Segment Start: Dataset section
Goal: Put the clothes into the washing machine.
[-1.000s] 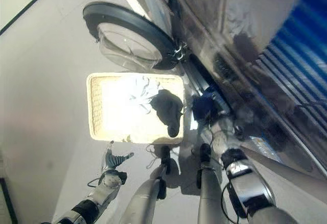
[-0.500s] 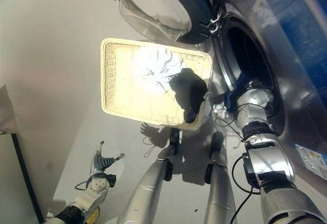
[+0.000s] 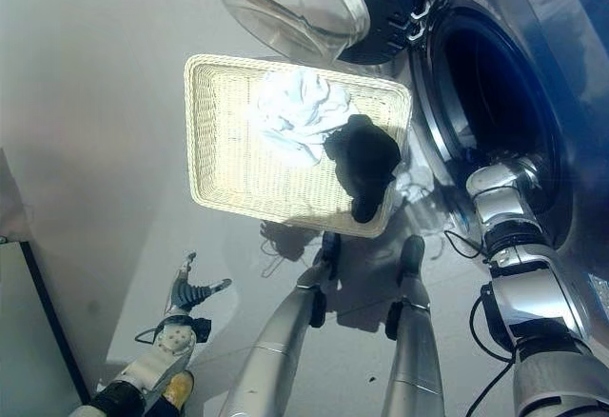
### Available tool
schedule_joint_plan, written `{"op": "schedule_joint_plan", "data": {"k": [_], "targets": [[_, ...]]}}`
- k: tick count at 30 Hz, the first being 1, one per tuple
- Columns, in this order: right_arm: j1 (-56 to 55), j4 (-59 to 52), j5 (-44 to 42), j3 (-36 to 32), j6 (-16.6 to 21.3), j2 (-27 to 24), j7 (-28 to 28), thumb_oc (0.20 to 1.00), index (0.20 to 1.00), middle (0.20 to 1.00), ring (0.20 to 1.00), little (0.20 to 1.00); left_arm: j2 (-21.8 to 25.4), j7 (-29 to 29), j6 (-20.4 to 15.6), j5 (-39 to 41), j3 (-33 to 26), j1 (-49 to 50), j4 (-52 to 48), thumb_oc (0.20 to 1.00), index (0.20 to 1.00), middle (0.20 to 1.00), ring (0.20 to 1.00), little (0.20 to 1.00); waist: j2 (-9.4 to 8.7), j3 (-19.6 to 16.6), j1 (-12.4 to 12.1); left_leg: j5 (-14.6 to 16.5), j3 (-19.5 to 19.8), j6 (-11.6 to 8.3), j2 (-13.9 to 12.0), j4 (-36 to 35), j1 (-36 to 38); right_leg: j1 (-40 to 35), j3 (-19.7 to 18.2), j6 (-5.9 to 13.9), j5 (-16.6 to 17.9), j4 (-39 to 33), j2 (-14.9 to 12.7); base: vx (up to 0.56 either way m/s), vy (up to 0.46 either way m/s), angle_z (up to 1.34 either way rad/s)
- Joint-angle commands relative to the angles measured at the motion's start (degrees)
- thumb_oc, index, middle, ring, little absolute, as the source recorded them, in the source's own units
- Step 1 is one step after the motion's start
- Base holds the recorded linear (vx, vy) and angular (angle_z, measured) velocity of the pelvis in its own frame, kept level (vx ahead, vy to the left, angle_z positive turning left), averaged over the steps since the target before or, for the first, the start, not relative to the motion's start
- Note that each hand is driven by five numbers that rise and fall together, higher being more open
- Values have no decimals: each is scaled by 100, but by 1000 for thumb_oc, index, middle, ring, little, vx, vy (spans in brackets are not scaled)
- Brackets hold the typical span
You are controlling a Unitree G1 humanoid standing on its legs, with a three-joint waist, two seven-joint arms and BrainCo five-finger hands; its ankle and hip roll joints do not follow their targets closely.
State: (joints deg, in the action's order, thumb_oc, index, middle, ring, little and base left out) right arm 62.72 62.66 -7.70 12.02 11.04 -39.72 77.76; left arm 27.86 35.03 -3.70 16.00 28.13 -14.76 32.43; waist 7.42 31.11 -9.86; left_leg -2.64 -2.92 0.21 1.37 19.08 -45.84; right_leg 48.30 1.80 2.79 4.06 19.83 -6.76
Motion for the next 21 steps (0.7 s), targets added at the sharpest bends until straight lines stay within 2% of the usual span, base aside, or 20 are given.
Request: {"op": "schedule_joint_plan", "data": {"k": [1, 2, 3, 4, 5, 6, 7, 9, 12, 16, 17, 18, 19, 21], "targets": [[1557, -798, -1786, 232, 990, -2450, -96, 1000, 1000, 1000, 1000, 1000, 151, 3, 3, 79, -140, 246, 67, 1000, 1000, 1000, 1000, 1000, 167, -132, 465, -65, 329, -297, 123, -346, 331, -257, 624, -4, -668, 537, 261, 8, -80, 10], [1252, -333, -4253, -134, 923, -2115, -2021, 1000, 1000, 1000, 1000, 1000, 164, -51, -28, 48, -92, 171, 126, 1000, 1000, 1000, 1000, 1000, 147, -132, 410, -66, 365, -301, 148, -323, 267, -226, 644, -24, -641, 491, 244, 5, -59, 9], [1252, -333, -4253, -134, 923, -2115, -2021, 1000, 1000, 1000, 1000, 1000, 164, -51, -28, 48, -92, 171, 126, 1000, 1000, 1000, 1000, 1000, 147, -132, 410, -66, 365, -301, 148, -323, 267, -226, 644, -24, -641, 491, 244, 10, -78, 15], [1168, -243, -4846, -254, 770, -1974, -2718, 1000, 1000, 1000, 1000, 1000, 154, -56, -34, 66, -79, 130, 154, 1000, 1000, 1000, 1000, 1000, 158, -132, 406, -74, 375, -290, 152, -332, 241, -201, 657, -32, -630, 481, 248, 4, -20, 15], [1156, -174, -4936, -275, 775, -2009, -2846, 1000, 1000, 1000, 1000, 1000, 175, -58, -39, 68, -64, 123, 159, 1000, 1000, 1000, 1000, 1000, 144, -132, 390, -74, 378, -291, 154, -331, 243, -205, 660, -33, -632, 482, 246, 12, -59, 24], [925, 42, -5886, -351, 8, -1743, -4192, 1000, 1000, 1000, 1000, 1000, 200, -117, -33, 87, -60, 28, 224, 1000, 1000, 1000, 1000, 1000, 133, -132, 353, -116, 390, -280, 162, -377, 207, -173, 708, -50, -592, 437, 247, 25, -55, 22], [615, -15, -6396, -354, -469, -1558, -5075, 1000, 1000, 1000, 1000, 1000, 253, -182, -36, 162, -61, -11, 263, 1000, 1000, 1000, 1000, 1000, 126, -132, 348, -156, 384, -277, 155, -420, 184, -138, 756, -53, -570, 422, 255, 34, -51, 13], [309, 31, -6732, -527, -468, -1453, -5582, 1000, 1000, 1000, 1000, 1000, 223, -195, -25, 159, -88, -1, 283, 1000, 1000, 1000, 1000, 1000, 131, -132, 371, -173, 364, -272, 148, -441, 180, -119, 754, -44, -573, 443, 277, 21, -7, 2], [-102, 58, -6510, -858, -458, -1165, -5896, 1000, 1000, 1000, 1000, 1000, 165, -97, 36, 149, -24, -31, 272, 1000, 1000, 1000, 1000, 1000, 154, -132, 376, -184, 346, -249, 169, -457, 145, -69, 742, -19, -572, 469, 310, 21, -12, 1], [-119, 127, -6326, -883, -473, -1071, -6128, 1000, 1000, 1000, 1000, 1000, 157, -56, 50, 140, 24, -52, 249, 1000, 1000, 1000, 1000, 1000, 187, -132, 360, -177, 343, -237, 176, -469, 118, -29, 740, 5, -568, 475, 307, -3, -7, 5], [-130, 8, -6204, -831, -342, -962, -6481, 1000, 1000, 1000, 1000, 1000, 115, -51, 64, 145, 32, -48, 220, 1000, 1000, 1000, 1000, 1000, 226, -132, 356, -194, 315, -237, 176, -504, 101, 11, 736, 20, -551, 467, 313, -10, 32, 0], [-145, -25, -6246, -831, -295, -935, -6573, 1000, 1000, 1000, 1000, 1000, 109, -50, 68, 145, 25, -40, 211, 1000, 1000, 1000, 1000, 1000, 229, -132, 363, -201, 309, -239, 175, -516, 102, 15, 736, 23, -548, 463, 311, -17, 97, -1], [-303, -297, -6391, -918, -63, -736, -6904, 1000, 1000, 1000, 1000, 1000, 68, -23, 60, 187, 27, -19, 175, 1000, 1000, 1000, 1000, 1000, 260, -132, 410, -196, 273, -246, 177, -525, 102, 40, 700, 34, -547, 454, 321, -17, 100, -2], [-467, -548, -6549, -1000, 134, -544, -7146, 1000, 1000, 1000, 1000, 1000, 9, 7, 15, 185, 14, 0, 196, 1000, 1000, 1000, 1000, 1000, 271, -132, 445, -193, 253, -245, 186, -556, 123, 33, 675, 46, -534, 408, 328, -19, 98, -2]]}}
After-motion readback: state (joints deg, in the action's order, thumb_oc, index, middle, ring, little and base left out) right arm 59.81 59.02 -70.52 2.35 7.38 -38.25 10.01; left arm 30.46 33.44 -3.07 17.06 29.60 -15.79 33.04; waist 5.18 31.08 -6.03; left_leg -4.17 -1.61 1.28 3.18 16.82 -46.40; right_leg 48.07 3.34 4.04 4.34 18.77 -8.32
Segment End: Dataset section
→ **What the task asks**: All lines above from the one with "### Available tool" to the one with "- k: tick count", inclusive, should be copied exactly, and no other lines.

→ **Exercise answer**:
### Available tool
schedule_joint_plan, written `{"op": "schedule_joint_plan", "data": {"k": [_], "targets": [[_, ...]]}}`
- k: tick count at 30 Hz, the first being 1, one per tuple

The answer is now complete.